In the event, a soccer match replaced the baseball game:

 

The picnic held in Dr. Church’s grove on Saturday last (Coronation Day) … was a huge success.

 

During the afternoon, short addresses were delivered … [all speakers] were given an attentive hearing by the large gathering.

 

During the afternoon, a football match was played between Carley’s Corners and a Merrickville team.

 

The game was interesting from start to finish and was closely watched throughout by the spectators. The result was in favor of the visiting team by a score of 2 to 0….

 

Dancing was indulged in during the afternoon by the gathering, quite a number availing themselves of the opportunity of tripping the light fantastic.

 

(Merrickville Star, 14 August 1902, p. 1)

 

Soccer and baseball require large areas of flat, relatively level turf. It is not clear that the land along the banks of the Rideau River between M.K. Church’s first house on Main Street East and the railway underpass had areas appropriate for these sports.

 

Was Church’s Grove somewhere else?

 

It might have been on the east side of the town south of Main Street East, for the Church property comprising Concession A Lot 8 stretched back to what is now McLean Road. This part of the lot was more or less bisected by Collar Hill Road, which was known simply as Collar Street in the late 1800s and early 1900s – a time when a site along this part of Concession A Lot 8 was operated by M.K. Church as a gravel pit.

 

The mid-twentieth-century photograph below provides a view of Collar Street from Collar Hill Cemetery; in the background is a depression that may have been the Church family’s gravel pit.

Figure 94 Merrickville Historical Society. “Photograph of Unidentified Man at Collar Hill Cemetery.” Circa 1948. Catalog no. 2009.35.8A.

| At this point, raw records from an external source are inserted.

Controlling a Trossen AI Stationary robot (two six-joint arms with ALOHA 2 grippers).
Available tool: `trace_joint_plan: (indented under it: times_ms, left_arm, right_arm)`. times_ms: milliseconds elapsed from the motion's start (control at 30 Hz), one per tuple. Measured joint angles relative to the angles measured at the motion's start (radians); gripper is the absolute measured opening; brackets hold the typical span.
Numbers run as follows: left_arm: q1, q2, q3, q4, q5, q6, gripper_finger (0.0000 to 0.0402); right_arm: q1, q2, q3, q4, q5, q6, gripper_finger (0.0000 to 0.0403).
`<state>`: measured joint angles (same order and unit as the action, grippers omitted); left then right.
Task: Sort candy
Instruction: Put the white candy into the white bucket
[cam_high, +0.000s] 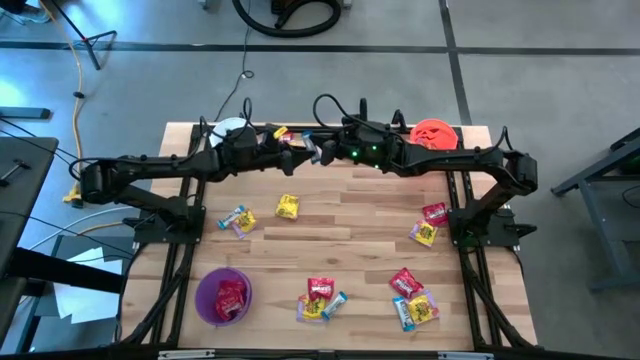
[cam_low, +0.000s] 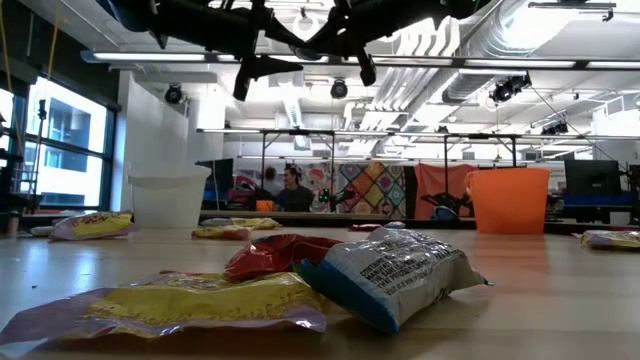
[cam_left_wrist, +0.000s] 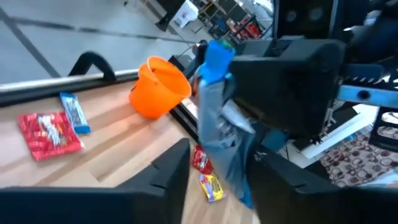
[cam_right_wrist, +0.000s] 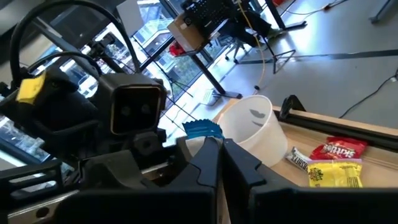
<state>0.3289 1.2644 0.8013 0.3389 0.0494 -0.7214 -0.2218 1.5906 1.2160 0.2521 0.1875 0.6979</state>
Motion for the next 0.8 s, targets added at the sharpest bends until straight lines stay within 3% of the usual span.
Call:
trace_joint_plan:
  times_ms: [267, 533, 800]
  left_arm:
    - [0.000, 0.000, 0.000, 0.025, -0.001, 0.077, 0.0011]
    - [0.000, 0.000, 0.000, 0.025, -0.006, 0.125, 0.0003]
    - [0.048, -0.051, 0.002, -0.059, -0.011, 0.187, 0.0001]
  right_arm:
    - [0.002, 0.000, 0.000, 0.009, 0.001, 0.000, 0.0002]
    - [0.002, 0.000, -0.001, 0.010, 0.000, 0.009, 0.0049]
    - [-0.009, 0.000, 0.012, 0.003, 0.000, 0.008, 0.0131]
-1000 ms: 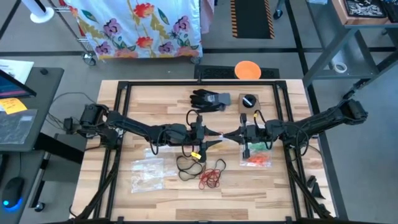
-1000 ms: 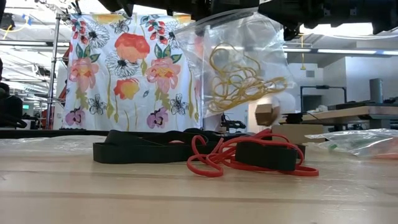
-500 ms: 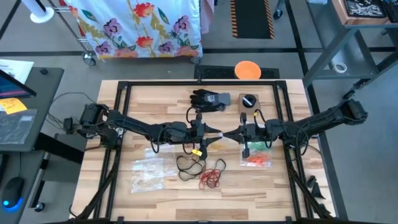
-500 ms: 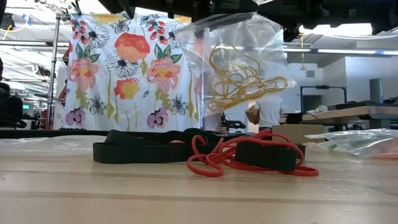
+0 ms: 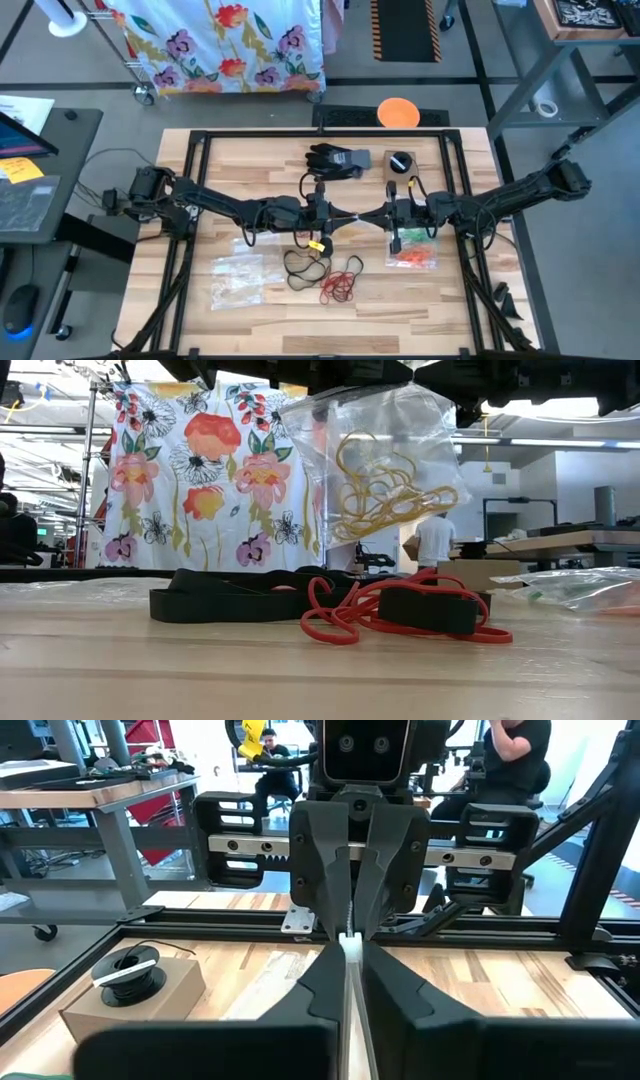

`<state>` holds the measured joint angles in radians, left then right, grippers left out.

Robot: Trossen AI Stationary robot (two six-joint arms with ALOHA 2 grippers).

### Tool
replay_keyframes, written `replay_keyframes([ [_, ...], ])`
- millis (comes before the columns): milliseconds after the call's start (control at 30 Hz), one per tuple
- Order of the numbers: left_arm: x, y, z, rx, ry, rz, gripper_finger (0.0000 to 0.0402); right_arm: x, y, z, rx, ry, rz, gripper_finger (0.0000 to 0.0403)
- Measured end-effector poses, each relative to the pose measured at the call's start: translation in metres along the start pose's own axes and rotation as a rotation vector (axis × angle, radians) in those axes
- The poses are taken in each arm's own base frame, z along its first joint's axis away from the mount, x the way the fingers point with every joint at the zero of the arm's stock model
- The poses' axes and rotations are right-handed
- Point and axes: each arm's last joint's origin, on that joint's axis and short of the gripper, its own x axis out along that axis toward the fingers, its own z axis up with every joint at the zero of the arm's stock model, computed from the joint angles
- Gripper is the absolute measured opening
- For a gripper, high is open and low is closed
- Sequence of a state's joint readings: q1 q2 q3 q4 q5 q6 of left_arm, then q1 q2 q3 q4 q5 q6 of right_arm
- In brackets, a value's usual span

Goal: Sort rubber bands
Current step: Close the transparent zip bag containing the yellow rubber bands

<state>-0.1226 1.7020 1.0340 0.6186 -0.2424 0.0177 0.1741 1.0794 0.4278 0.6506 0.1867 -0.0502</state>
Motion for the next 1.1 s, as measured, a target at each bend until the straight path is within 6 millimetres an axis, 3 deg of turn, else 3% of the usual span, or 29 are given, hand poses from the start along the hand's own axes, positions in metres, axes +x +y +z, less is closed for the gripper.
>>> replay_keyframes([
  [600, 0.0, -0.001, -0.003, -0.002, 0.033, -0.003, 0.0009, -0.001, 0.0, 0.0, -0.012, 0.007, -0.001, 0.0],
  [1100, 0.0, -0.001, -0.004, -0.007, 0.05, -0.001, 0.0007, -0.013, -0.003, 0.006, -0.034, 0.035, -0.033, 0.0],
])
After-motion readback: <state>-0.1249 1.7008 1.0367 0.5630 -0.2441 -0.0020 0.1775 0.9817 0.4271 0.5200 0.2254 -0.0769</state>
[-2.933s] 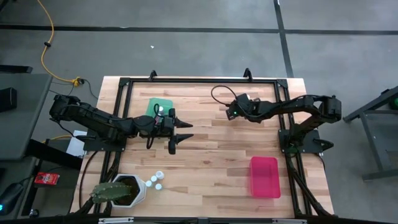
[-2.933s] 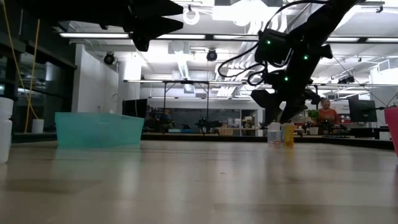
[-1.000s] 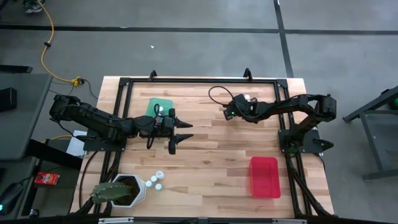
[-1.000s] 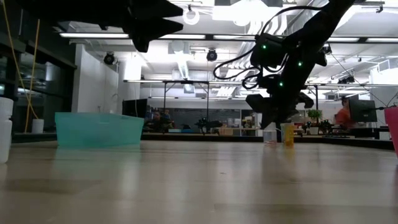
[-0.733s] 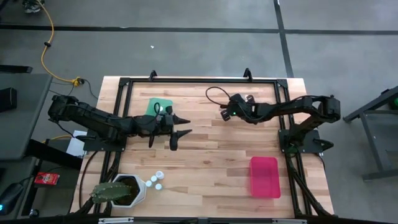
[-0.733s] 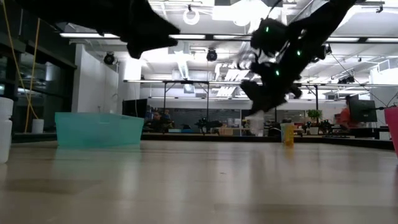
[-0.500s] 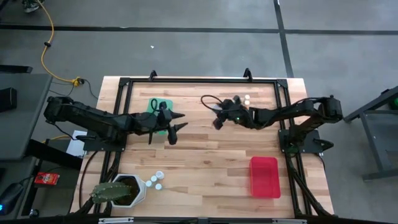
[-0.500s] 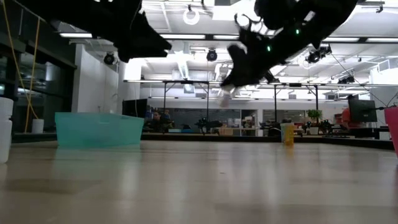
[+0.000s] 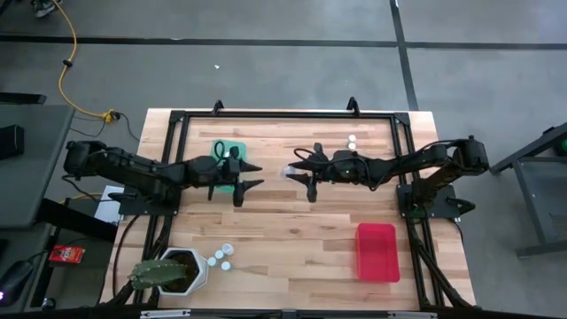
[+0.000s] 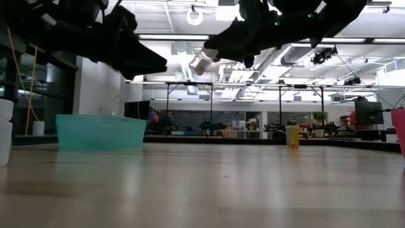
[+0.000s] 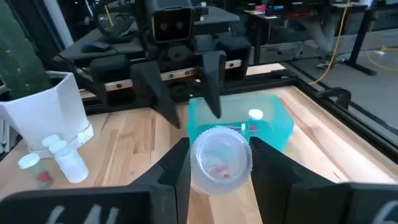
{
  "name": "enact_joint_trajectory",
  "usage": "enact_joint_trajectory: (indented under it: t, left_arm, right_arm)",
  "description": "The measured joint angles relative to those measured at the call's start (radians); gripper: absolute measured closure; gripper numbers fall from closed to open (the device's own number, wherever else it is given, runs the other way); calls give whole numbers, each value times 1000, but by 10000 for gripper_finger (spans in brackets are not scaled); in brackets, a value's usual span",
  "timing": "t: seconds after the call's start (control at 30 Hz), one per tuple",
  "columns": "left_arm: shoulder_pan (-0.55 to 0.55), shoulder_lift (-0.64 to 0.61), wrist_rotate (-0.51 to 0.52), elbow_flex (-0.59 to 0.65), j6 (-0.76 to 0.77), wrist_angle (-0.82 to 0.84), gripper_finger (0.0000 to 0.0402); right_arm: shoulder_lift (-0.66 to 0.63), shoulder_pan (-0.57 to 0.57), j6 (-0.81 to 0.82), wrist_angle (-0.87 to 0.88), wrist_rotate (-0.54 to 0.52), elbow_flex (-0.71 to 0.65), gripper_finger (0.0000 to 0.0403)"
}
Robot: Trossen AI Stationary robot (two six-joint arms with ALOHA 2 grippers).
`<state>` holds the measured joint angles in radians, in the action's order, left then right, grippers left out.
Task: Pick and place medicine bottles into bin by pill shape (circle, oval)
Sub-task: Put the transparent capsule bottle into the blue bin
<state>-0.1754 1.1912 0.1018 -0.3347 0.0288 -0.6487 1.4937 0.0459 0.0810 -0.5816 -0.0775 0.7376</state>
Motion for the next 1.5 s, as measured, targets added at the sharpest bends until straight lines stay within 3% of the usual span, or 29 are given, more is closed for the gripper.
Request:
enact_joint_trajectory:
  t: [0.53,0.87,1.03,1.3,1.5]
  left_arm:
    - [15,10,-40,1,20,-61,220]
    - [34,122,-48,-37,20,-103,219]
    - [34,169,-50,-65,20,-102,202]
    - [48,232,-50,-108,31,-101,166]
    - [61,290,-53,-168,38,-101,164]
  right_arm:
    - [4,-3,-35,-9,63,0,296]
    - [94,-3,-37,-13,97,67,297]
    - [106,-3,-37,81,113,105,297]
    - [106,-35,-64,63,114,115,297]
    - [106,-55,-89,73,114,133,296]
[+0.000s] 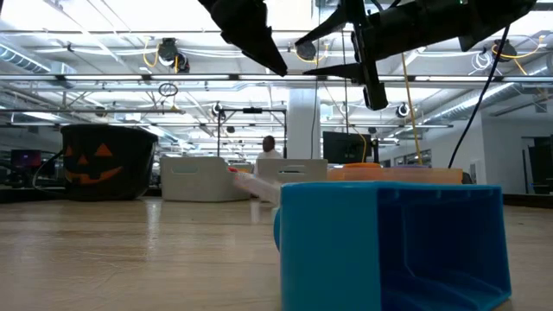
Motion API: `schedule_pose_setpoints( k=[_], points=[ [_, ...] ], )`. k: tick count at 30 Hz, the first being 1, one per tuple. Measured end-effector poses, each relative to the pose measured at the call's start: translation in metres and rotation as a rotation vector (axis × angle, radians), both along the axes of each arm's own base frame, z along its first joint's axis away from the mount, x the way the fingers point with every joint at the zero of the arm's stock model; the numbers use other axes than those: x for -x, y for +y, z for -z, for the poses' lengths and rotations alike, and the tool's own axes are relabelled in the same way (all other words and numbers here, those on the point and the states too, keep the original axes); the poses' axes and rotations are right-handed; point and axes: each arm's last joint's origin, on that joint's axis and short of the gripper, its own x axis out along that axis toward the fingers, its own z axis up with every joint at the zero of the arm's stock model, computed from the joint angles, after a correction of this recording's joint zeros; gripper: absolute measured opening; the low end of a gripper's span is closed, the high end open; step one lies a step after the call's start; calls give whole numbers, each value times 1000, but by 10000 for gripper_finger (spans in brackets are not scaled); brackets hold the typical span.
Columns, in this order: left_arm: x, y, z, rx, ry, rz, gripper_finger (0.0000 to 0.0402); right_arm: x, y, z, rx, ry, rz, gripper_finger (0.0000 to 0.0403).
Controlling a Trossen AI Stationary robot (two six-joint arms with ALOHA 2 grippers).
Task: Pick & Place Toys
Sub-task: Put the red deck of cards into the right gray bin
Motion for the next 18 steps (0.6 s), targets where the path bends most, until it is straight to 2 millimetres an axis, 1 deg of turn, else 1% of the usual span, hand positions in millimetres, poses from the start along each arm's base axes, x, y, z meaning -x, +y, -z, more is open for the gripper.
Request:
schedule_pose_setpoints(
  k=[4,8,14,18],
  points=[
    [0,0,0,0,-4,0,293,0,0,0,2,0,1,144],
    [0,0,0,0,-4,0,280,0,0,-1,19,-2,-1,122],
    [1,0,1,19,6,-20,283,0,0,-3,90,-18,-11,115],
    [2,2,2,54,19,-60,290,0,1,-8,127,-45,-43,124]
  ],
)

In 1897, M.K. Church agreed to have “gravel taken from his lot on Collar Street” by the town: “A contract was entered into May 1st, 1897, whereby Dr. Church agreed to supply the corporation with gravel for the term of ten years for the sum of $50” (Merrickville Star, 14 November 1901, p. 1). The town used the gravel on its streets.

 

And so, the mud through which Orangemen occasionally marched on a rainy 12th of July was Church mud, and in the summer, when downtown merchants “sat on their own dry goods boxes dreamily breathing into their lungs a section of the gravel pit,” it was Church dust they inhaled (Merrickville Star, 28 May 1903, p. 1).

 

Although the land on either side of Collar Hill Road is today densely overgrown with trees and bushes, it was largely open field in the early 1900s – an area where there might well have been flat, level areas for a baseball diamond and a soccer pitch, a dancing area, a platform for speakers and bands, and a place for a sit-down meal.

 

And perhaps also a place for “golf practice.”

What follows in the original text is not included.